§ **Input records**:
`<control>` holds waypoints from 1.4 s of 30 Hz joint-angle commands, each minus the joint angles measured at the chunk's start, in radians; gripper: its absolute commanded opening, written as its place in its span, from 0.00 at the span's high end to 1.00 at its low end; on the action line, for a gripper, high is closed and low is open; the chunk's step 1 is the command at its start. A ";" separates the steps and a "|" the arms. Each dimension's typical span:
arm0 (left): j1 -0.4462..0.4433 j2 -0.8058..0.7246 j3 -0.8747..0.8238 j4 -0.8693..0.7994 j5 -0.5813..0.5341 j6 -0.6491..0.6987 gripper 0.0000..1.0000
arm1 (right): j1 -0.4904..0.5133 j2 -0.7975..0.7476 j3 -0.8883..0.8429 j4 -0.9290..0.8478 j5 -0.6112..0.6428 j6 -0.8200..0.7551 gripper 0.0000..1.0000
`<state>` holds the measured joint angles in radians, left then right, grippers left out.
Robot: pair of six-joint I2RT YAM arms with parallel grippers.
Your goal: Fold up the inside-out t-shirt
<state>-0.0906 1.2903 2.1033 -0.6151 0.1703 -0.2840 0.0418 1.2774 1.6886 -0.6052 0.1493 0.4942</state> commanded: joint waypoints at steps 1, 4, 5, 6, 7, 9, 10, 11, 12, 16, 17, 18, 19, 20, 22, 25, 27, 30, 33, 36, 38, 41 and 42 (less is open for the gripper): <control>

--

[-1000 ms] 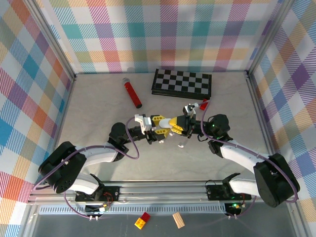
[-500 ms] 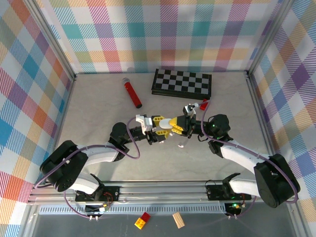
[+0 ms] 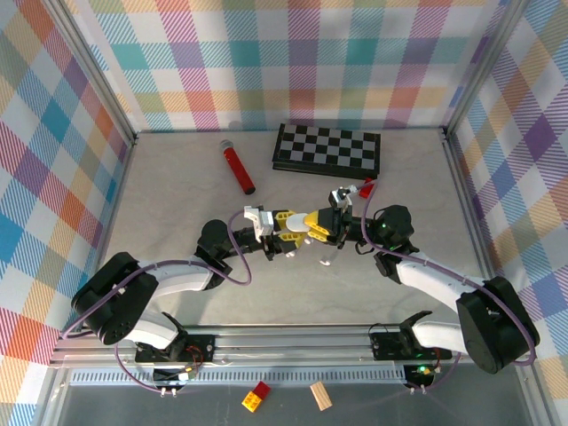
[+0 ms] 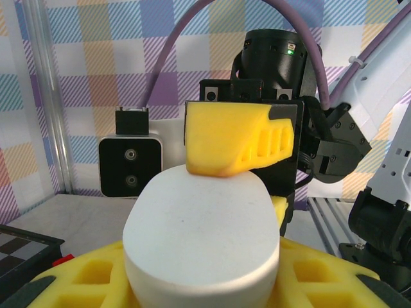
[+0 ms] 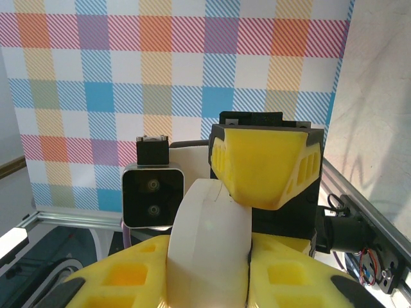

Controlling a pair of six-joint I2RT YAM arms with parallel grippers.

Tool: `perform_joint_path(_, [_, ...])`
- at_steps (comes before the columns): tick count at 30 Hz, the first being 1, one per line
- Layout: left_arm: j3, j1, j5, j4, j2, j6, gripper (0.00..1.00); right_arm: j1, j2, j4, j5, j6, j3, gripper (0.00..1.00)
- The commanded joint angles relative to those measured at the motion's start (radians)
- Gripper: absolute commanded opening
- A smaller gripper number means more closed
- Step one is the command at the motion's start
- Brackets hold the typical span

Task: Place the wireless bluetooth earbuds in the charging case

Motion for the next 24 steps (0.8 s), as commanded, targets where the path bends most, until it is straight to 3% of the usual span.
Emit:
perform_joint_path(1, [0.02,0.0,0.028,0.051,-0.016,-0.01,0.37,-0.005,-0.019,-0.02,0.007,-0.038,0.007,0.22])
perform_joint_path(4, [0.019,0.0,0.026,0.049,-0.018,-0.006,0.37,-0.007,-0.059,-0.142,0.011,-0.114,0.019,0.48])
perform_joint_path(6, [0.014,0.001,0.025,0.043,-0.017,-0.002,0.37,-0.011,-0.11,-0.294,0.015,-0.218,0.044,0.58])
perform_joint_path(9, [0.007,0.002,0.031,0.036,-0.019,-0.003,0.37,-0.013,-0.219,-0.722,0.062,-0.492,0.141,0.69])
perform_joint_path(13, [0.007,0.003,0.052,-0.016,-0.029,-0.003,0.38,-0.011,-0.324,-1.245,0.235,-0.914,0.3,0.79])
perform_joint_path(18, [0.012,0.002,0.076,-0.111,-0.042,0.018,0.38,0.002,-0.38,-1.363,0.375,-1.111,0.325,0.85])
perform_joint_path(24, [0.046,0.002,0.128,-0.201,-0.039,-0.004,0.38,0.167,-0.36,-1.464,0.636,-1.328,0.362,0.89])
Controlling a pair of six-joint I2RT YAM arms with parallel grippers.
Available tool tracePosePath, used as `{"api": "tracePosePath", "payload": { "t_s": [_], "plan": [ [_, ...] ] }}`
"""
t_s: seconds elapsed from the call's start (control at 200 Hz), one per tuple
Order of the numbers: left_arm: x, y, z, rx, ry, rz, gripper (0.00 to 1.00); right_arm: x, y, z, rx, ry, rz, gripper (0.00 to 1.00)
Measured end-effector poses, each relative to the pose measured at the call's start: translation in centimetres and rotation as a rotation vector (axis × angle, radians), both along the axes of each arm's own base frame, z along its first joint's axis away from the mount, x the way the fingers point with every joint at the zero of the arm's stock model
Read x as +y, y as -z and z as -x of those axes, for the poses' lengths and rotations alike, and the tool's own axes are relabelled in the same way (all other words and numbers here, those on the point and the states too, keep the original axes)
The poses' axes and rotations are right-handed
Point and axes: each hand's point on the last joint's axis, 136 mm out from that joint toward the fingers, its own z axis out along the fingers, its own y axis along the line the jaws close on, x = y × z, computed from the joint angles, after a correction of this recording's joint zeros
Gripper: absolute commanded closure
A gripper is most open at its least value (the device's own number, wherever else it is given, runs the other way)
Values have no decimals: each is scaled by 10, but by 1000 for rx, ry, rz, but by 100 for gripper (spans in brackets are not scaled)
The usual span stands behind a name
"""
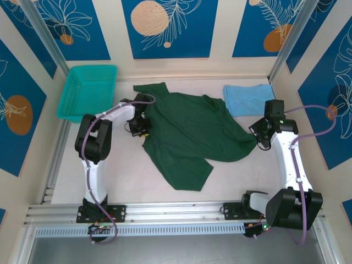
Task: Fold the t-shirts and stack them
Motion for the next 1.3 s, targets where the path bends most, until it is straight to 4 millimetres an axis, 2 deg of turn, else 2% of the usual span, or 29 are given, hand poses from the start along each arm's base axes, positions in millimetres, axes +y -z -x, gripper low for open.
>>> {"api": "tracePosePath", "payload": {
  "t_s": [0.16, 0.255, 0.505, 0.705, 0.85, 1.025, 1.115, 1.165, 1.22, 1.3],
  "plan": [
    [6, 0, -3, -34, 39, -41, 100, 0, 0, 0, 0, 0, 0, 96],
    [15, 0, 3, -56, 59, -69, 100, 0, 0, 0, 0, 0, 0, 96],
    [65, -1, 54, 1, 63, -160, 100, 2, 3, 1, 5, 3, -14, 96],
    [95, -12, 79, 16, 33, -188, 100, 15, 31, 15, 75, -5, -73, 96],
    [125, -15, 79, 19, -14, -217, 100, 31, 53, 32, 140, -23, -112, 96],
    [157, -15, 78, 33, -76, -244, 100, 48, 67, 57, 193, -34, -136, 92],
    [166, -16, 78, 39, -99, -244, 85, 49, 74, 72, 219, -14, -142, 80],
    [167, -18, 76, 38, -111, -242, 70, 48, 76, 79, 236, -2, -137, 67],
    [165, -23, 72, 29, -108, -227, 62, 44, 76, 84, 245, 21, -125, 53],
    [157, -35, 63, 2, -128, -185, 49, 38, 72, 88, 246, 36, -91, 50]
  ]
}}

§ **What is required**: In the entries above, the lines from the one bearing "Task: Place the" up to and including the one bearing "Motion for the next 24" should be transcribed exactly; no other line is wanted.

§ **Solution below**:
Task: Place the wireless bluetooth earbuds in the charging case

Motion for the next 24 steps (0.8 s), as commanded, targets where the path bends most, until it is straight to 3% of the usual span.

No further output is expected for this exercise.